Table of Contents Author Guidelines Submit a Manuscript
Infectious Diseases in Obstetrics and Gynecology
Volume 11 (2003), Issue 2, Pages 117-122

Second-Trimester Pregnancy Loss at an Urban Hospital

1Department of Pathology and Laboratory Medicine, UMDNJ – New Jersey Medical School, 185 South Orange Avenue, PO Box 1709, Newark 07101, NJ, USA
2Department of Obstetrics, Gynecology and Women's Health, Newark, NJ, USA
3Department of Preventive Medicine and Community Health, UMDNJ New Jersey Medical School, Newark, NJ, USA
4Department of Pathology and Laboratory Medicine, Weill Medical College of Cornell University, New York, NY, USA

Received 18 November 2002; Accepted 1 May 2003

Copyright © 2003 Hindawi Publishing Corporation. This is an open access article distributed under the Creative Commons Attribution License, which permits unrestricted use, distribution, and reproduction in any medium, provided the original work is properly cited.
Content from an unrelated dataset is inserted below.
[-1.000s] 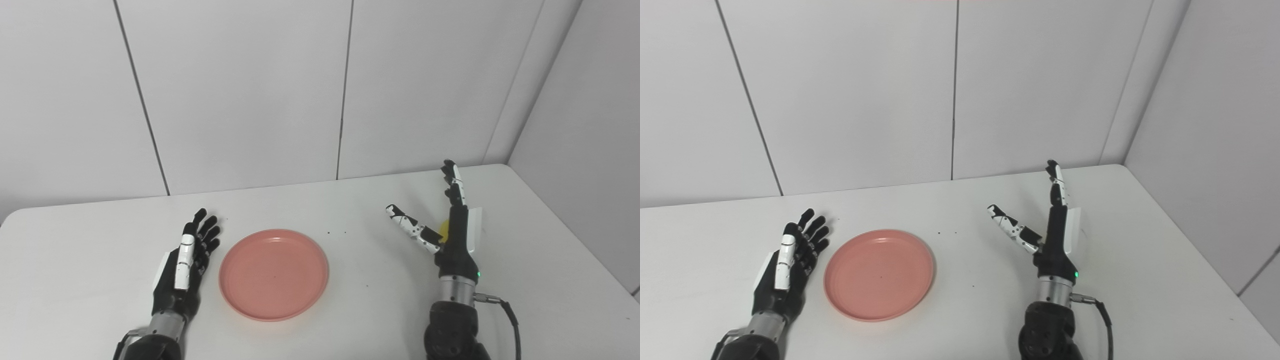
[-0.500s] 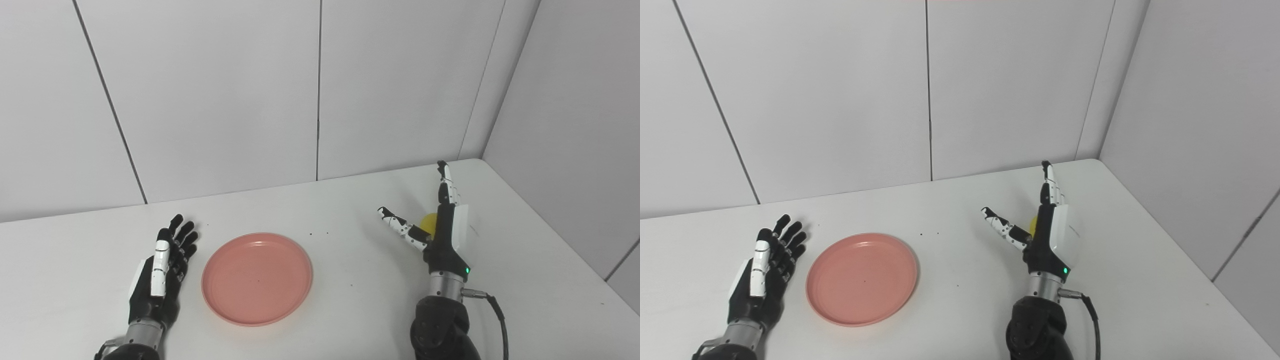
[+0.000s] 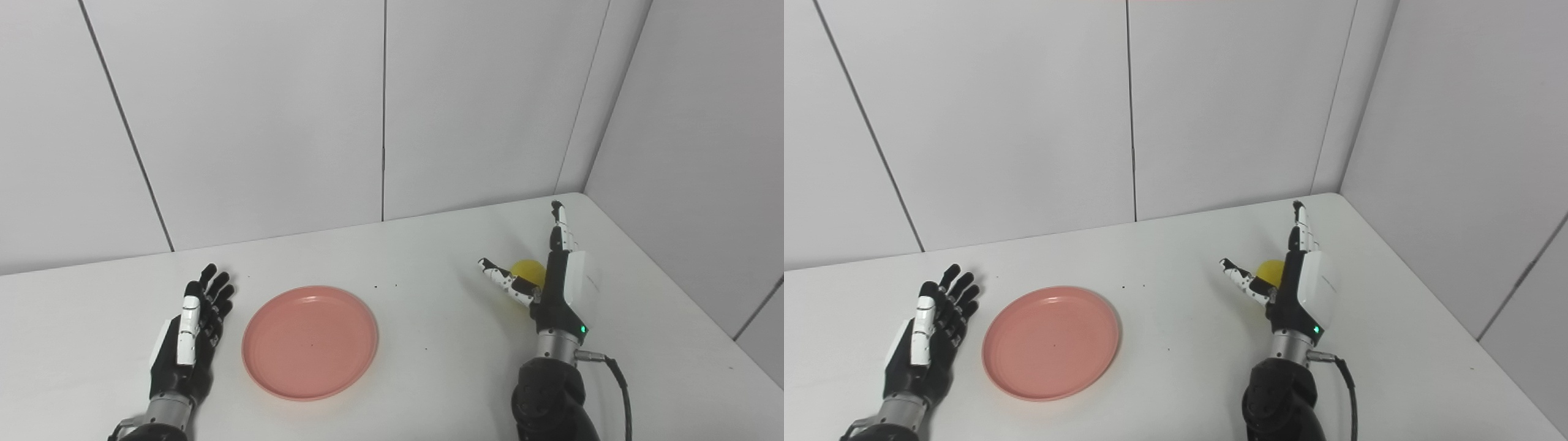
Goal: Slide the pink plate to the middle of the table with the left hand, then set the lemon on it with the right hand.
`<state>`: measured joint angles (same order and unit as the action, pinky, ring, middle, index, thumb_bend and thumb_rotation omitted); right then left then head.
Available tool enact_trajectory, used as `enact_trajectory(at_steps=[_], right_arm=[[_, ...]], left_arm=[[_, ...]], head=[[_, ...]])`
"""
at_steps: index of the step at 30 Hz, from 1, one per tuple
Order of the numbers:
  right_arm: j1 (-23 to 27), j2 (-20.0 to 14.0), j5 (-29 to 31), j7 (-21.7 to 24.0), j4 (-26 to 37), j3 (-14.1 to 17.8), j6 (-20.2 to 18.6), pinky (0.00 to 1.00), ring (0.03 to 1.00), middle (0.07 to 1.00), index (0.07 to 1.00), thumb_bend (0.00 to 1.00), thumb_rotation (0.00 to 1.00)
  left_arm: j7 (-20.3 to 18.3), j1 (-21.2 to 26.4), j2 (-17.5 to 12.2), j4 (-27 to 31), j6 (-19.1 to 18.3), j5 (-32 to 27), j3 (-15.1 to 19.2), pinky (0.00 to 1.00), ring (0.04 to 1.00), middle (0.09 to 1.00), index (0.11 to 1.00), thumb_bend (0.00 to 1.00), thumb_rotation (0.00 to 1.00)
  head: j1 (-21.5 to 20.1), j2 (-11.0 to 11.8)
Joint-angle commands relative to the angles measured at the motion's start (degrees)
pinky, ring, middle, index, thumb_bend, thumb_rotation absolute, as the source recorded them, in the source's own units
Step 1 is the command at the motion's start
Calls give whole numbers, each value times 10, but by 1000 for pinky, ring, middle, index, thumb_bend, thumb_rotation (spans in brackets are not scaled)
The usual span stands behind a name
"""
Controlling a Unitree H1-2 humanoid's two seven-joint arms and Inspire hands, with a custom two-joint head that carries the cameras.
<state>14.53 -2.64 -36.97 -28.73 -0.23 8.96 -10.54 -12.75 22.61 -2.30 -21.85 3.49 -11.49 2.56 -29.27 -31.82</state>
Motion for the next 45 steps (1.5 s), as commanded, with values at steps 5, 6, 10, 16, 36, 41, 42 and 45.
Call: enact_trajectory(at_steps=[5, 6, 10, 16, 36, 41, 42, 45], right_arm=[[13, -12, 3, 1, -3, -1, -19, 771, 883, 910, 919, 824, 185], [13, -13, 4, 0, -4, -1, -20, 771, 883, 910, 919, 823, 184], [16, -13, 14, -1, -19, -2, -20, 738, 859, 900, 907, 819, 133], [20, -19, 16, -7, -44, -8, -20, 746, 849, 888, 895, 804, 101], [30, -29, 58, -29, -101, -11, 5, 599, 718, 862, 856, 683, 1], [30, -32, 76, -34, -109, -15, 20, 486, 635, 785, 807, 583, 0], [30, -33, 78, -36, -111, -15, 23, 494, 642, 771, 798, 568, 0], [31, -34, 78, -47, -117, -17, 29, 475, 614, 724, 763, 531, 0]], left_arm=[[-12, -5, -6, -23, 20, -7, 3, 1000, 974, 974, 984, 634, 1000], [-13, -5, -6, -23, 20, -7, 3, 1000, 974, 974, 985, 634, 1000], [-8, -7, -7, -19, 20, -3, 4, 994, 969, 969, 981, 633, 1000], [-8, -9, -7, -12, 13, -8, 7, 991, 964, 964, 974, 637, 1000], [-3, -11, -5, -3, 4, -5, 6, 979, 958, 957, 965, 625, 1000], [-5, -11, -5, -3, 5, -4, 4, 976, 958, 957, 970, 617, 1000], [-5, -11, -5, -2, 5, -4, 5, 977, 959, 958, 971, 618, 1000], [-6, -11, -5, -2, 5, -4, 5, 979, 960, 959, 971, 619, 1000]], head=[[-6, 3], [-6, 3], [-8, 3], [-12, 1], [-12, 0], [-11, -1], [-11, -1], [-10, -1]])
Objectives: Second-trimester spontaneous pregnancy losses are less common than first-trimester losses, and are often associated with ascending infection and/or acute chorioamnionitis. A Medline search revealed only two large studies published in the recent literature, reporting incidences of chorioamnionitis of 39.3% and 58.2%, respectively. These studies did not address the use of histopathology for the identification of organisms. Since ascending infection is likely to be a significant cause of second-trimester loss in the inner-city population at the University Hospital in Newark, New Jersey, we sought to evaluate the usefulness of stains for microorganisms, which are rarely utilized on these specimens.

Methods: Retrospective review of the medical records and pathologic material for cases of spontaneous abortions seen at the University Hospital in Newark between January 1999 and March 2001 was undertaken. Stains for microorganisms were performed on archival placental tissue for cases with histologic acute chorioamnionitis.

Results: A total of 67 cases were available for review, of which 38 cases (56.7%) showed histologic acute chorioamnionitis, similar to the rates in one previous study, but significantly higher than those in the other (p = 0.01). Of 25 cases with histological chorioamnionitis for which appropriate fetal material was available, 13 cases (52%) showed polymorphonuclear leukocytes (PMNs) in the fetal lungs, one case (4%) showed PMNs in the fetal stomach, and seven cases (28%) showed PMNs in both the lung and the stomach. Of the 38 cases with chorioamnionitis, Gram stains showed Gram-positive cocci in six cases, two of which were culture positive for group B streptococcus. Warthin–Starry stains showed filamentous organisms consistent with Fusobacterium sp. in the placenta in three cases.

Conclusions: Acute chorioamnionitis is associated with second-trimester pregnancy loss at this inner-city hospital, and may be related to the high incidence of risk factors in this population. A small proportion of cases can be further characterized by the inclusion of Gram and Warthin–Starry stains in the evaluation. Selection of cases with histologic acute chorioamnionitis for further study with special stains may provide additional information on the causative organism.